Biological roles of the selected biomarkers
Focusing on the mRNA-based classifiers, several genes of interest were identified from the Suppl. Tables S10-S12. First, it is noteworthy that the BEAS-2B and THP-1 based models do not encompass the same genes nor do the in vitro models display similarities to the in vivo models at the level of the individual mRNAs. Second, for each model, it is noted that certain genes are more prevalent than others. For instance, LDLR, encoding the low-density lipoprotein receptor, is prominently featured in the case of the BEAS-2B based models selected for prediction of in vivo endpoints (NEU). Similarly, as noted above, APOE, encoding a lipid-binding protein, is consistently found in the THP-1 based models predictive of the cytotoxicity classification task (CYT) while CHIL3, encoding the chitinase-like 3 protein, is linked to the mouse lung-based models of in vivo classification. Despite the absence of endogenous chitin, a number of chitinases and chitinase-like proteins that bind but do not degrade chitin have been identified. These proteins play important roles in lung injury, and are also known to play key roles in Th2-dominated disorders such as asthma37,38. In addition, a previous study using a mouse model of ovalbumin-induced asthma revealed that exposure to graphene oxide increased macrophage production of chitinases, CHI3L1 and AMCase39.
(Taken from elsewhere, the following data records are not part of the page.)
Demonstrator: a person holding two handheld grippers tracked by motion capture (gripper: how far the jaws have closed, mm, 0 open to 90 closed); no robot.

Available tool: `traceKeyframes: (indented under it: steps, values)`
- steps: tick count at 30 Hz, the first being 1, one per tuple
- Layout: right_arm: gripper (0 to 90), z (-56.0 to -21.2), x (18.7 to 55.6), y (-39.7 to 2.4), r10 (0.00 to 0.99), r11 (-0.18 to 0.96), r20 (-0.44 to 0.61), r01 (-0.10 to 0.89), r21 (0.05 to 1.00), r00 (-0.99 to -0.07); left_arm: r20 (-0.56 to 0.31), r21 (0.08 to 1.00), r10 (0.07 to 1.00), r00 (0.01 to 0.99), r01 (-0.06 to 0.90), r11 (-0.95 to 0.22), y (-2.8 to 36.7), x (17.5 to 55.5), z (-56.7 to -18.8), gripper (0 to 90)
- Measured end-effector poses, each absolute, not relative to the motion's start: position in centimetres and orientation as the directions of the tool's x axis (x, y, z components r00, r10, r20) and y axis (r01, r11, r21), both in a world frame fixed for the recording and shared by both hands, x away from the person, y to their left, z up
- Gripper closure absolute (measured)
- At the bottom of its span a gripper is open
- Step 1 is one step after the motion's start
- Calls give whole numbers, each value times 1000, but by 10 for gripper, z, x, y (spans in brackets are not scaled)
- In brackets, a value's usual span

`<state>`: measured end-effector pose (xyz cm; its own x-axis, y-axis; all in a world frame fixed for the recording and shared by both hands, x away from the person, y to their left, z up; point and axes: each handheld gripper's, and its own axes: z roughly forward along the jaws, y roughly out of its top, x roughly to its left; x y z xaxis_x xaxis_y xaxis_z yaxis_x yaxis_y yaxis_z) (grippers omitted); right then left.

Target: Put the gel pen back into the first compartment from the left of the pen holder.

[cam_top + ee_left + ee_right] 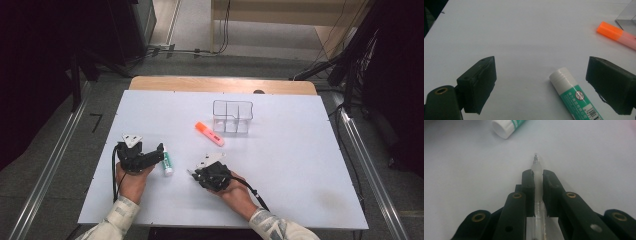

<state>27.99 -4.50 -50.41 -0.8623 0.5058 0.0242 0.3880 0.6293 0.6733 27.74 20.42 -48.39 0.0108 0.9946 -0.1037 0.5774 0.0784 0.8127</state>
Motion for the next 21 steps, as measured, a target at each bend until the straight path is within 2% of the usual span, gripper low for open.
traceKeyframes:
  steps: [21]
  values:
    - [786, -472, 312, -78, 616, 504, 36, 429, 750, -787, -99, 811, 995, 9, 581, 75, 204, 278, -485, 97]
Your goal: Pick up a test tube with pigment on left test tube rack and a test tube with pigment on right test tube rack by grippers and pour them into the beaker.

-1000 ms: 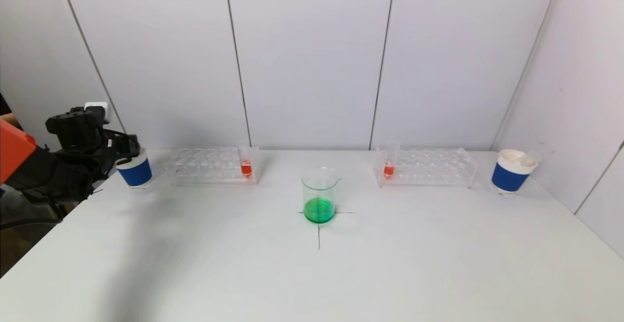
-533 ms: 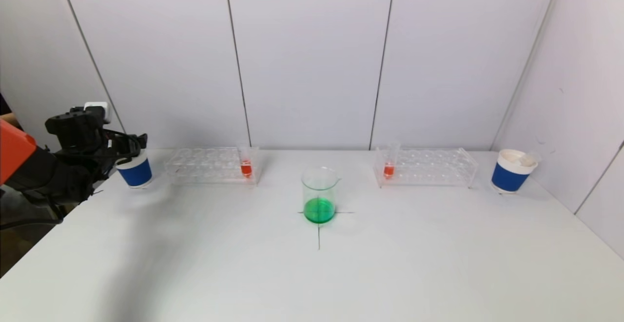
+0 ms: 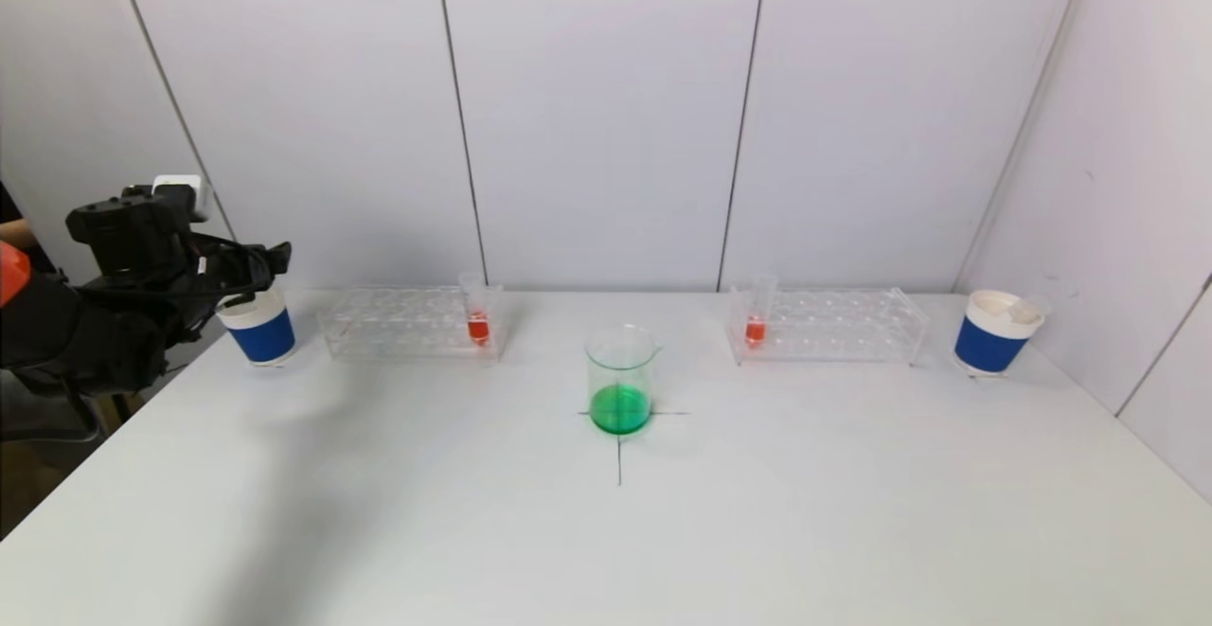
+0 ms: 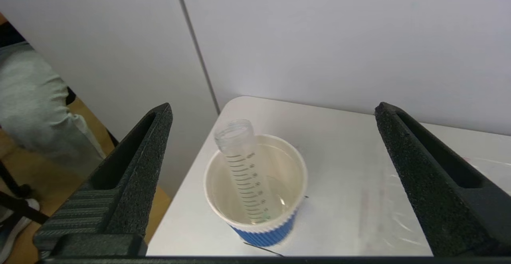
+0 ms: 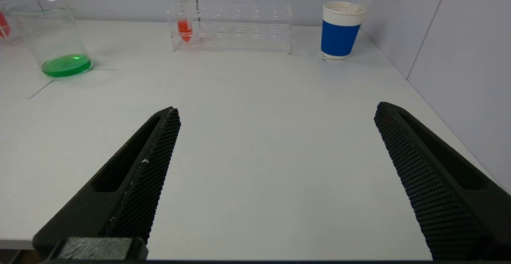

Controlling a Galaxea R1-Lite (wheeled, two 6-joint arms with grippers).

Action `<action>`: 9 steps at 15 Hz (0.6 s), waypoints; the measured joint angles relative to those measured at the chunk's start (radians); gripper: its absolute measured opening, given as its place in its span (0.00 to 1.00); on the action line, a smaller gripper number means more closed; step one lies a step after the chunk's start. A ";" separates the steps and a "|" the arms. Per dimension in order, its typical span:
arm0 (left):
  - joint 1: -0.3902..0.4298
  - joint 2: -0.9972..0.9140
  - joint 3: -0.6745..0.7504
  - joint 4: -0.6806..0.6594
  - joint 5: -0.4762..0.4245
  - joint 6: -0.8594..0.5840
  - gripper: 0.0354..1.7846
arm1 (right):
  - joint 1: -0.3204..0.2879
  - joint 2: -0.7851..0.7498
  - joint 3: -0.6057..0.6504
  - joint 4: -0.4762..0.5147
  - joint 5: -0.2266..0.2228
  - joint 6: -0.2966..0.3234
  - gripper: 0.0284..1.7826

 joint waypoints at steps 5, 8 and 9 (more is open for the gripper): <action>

As stated above, all the THP-1 models derived from single or multiple data layers outperformed other biological models for integrated (INT) classification tasks. Interestingly, the THP-1 based model featured three genes, namely AHRR, TMOD1, and NEAT1 (Suppl. Table S10, Suppl. Figure S13). AHRR encodes the aryl hydrocarbon receptor repressor (AhRR), which acts as a tumor suppressor gene in multiple human cancers.40 Moreover, AhRR has a major impact on regulating inflammation.41 TMOD1 encodes the tropomodulin 1 protein (Tmod1), whose role in nanotoxicity is unexplored, but it could be linked to actin cytoskeleton-related responses to ENMs. In fact, SWCNTs were previously shown to reorganize cellular actin structures.42 NEAT1 (nuclear paraspeckle assembly transcript 1), in turn, is a long non-coding RNA (lncRNA) known to be upregulated in multiple malignancies.43 Recently, NEAT1, a target gene of the tumour suppressor gene p53, was shown to enable tumorigenesis in vivo by promoting survival of oncogene-targeted cells.44 Interestingly, extracellular vesicles enriched in lncRNAs, such as NEAT1, drive fibrosis in a mouse model of ischemic heart disease.45 NEAT1 has also been suggested to drive the progression of liver fibrosis46 and, more recently, its role in the promotion of pulmonary fibrosis has been shown47,48. Indeed, fibrosis is a commonly observed adverse outcome related to ENM exposures, especially in the lung49,50. This supports our hypotheses that integrated methods may be applied to identify early biomarkers predictive of long-term outcomes of exposure. Altogether, these results not only provide a means to establish innovative tools for the prediction of the toxicity of ENMs, but also clarify important aspects related to the intermediate mechanisms of the exposure. This information can be used in further dedicated studies to draft new adverse outcome pathways and refine existing ones.